### Recorded data
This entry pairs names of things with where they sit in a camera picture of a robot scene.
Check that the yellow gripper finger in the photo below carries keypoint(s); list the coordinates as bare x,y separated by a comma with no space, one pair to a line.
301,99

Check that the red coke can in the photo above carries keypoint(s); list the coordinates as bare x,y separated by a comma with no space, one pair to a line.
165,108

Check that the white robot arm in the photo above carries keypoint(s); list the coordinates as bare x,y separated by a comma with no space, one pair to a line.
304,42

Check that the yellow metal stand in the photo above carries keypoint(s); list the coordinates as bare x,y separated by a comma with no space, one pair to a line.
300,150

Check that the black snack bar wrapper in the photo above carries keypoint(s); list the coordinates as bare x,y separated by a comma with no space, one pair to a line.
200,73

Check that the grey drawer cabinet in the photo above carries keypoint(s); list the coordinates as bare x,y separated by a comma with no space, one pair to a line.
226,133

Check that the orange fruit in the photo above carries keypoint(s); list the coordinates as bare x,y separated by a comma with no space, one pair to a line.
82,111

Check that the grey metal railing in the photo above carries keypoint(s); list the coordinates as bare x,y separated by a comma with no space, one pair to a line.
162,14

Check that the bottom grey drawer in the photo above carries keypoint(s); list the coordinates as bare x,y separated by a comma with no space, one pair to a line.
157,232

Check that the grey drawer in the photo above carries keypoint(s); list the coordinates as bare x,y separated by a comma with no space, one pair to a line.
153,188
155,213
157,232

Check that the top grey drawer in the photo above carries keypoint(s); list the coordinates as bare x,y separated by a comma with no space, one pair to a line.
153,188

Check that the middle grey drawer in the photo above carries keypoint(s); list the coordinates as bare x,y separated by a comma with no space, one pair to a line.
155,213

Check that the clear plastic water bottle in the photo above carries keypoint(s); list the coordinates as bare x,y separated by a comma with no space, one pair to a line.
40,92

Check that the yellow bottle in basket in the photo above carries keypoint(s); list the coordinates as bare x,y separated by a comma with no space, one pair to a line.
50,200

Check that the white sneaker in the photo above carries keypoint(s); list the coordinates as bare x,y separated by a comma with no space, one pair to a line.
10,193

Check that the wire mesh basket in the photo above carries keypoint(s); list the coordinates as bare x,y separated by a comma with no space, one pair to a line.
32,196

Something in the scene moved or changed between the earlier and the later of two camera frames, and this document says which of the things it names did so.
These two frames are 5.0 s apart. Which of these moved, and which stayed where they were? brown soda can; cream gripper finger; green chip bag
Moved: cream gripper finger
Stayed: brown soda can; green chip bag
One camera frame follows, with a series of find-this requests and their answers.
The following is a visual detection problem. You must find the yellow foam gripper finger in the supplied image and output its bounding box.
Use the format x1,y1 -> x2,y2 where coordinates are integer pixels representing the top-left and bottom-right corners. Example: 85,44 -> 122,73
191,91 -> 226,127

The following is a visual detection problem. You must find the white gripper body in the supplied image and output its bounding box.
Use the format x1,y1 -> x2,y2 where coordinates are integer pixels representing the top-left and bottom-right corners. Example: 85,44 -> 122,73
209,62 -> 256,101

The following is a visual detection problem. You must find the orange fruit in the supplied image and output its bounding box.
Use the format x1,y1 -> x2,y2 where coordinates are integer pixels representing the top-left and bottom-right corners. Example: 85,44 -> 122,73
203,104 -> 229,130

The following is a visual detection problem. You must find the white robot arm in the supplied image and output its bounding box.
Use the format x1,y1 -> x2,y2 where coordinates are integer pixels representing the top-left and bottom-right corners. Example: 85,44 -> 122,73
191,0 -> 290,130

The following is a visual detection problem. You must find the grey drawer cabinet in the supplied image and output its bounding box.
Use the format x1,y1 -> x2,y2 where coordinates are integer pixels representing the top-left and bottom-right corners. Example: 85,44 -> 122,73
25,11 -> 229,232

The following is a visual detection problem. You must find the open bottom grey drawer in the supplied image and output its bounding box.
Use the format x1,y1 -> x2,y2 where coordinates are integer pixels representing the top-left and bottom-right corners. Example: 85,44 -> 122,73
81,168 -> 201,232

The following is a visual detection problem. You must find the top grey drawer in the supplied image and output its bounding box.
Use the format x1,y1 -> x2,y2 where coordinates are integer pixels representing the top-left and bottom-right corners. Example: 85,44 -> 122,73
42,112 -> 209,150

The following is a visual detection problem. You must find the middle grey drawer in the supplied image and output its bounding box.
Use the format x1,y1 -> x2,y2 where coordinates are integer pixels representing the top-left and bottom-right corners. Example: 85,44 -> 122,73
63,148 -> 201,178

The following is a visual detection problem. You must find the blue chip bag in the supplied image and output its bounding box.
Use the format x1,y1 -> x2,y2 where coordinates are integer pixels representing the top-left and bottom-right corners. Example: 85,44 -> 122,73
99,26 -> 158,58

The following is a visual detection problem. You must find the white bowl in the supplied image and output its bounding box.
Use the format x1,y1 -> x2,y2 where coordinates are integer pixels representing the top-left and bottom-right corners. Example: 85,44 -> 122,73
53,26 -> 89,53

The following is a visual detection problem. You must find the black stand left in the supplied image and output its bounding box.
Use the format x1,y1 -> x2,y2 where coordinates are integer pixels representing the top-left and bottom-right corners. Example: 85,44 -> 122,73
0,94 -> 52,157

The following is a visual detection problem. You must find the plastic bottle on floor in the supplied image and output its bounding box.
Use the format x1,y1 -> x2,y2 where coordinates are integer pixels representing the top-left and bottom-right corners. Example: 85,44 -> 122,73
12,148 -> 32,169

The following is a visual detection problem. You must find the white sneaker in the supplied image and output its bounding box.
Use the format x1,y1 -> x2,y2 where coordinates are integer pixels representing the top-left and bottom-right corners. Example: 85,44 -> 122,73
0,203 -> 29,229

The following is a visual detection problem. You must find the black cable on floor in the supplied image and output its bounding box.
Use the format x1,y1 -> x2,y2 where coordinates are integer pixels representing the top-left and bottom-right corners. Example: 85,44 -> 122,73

### Assignment
What is the number of lines in the listing that include the word "scene"? Give the number and no other text.

### Exercise solution
2